Salvini will NGO-Schiffen weiter Hafeneinfahrt verbieten

Italiens Innenminister Matteo Salvini beharrt auf seinem harten Kurs in Sachen Flüchtlinge. Er werde weiter NGO-Schiffen die Einfahrt in italienische Häfen verbieten, so Salvini am Samstag.

Italiens Innenminister Matteo Salvini bleibt hart. - Foto: APA (AFP)
Italiens Innenminister Matteo Salvini bleibt hart. - Foto: APA (AFP)

Während das Schiff „Aquarius” mit Hunderten Migranten in Richtung Valencia unterwegs ist, wo das Rettungsboot am Sonntag eintreffen wird, seien die NGO-Schiffe „Seefuchs” und „Lifeline” vor Libyen stationiert.

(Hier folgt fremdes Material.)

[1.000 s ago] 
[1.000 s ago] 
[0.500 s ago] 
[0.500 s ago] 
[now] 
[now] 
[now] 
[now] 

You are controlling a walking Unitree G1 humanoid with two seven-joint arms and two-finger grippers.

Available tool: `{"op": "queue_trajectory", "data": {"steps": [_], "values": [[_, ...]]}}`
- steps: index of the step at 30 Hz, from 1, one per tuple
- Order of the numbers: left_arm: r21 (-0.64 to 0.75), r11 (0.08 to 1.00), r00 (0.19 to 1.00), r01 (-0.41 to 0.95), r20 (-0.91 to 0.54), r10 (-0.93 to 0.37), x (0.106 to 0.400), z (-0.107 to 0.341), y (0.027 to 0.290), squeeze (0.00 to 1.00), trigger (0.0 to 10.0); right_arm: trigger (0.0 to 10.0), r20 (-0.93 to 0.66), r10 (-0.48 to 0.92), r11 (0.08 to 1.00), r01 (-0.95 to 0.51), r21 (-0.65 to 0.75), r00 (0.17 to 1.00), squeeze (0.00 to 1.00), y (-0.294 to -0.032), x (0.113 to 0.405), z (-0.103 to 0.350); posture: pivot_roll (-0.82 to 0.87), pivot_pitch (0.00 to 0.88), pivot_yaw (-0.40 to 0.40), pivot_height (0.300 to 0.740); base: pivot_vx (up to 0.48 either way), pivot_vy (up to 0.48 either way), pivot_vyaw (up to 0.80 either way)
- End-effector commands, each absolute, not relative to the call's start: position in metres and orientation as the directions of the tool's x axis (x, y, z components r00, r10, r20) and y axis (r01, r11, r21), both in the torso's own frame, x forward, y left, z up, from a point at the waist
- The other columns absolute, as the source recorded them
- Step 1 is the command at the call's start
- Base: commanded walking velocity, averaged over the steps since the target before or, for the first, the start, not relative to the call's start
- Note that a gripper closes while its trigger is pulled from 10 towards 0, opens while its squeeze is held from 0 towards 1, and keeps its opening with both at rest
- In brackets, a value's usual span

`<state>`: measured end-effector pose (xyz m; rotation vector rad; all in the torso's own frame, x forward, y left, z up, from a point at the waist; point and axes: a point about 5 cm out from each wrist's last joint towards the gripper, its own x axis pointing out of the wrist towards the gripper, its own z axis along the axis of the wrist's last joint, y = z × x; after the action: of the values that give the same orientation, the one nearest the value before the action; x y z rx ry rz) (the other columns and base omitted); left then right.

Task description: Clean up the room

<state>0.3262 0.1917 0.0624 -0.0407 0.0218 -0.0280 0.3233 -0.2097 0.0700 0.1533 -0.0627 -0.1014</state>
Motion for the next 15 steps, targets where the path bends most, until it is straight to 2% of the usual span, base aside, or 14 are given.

„Sie warten auf ihre Ladung von Menschen, die von Schleppern sich selbst überlassen werden. Italien will nicht mehr Komplize des Geschäfts mit der illegalen Migration sein. Daher müssen sie Häfen außerhalb Italiens suchen“, so Salvini.

Foto: Ansa/Facebook/Salvini

Sowohl Italien als auch Malta hatten sich geweigert, das Schiff „Aquarius” in ihren Häfen anlegen zu lassen. Die 629 Migranten waren am Samstag vergangener Woche bei verschiedenen Rettungsaktionen von SOS Mediterranee aufgenommen worden. Sie werden derzeit an Bord der „Aquarius” und zweier weiterer italienischer Schiffe nach Spanien gebracht. (STOL hat berichtet)

Die italienische Küstenwache hat unterdessen 500 Migranten vor der Küste Libyens gerettet. „Wir retten die Migranten, doch das Maß ist voll”, so Verkehrsminister Danilo Toninelli, der für die italienischen Häfen zuständig ist.